Everything from the line holding "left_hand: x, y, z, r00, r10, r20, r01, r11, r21" through the last line of the listing needs to be repeated exactly, with no other lines.

************

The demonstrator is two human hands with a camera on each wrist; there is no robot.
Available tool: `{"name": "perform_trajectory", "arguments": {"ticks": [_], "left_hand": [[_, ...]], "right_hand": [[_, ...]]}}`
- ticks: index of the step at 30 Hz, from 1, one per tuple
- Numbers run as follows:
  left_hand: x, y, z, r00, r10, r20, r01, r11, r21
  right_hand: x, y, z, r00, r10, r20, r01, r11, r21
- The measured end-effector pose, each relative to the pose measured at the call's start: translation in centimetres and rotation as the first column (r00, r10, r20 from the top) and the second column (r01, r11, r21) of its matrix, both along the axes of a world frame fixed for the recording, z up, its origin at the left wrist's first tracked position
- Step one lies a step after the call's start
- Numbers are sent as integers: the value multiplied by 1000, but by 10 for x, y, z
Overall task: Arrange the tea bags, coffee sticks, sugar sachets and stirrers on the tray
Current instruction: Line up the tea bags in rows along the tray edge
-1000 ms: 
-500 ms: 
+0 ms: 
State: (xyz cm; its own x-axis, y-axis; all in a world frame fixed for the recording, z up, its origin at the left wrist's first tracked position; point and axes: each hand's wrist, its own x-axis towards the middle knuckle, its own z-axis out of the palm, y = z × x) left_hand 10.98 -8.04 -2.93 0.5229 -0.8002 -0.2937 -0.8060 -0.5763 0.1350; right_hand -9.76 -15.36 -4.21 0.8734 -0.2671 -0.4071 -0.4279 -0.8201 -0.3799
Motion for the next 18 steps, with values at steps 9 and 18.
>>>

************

• [RESPONSE TO THIS EXERCISE]:
  left_hand: x, y, z, r00, r10, r20, r01, r11, r21
  right_hand: x, y, z, r00, r10, r20, r01, r11, r21
- The measured end-effector pose, each relative to the pose measured at the call's start: translation in centimetres and rotation as the first column (r00, r10, r20 from the top) and the second column (r01, r11, r21) of its matrix, both along the axes of a world frame fixed for the recording, z up, its origin at the left wrist's first tracked position
- Step one lies a step after the call's start
- Numbers are sent as integers: the value multiplied by 1000, but by 10 for x, y, z
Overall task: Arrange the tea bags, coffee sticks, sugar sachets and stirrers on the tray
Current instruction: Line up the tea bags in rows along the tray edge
-1000 ms: 
-500 ms: 
+0 ms: 
State: (xyz cm; its own x-axis, y-axis; all in a world frame fixed for the recording, z up, its origin at the left wrist's first tracked position; point and axes: each hand's wrist, its own x-axis towards the middle knuckle, its own z-axis out of the palm, y = z × x) left_hand 10.98 -8.04 -2.93 0.5229 -0.8002 -0.2937 -0.8060 -0.5763 0.1350; right_hand -9.76 -15.36 -4.21 0.8734 -0.2671 -0.4071 -0.4279 -0.8201 -0.3799
Motion for the next 18 steps, with values at steps 9 and 18.
>>>

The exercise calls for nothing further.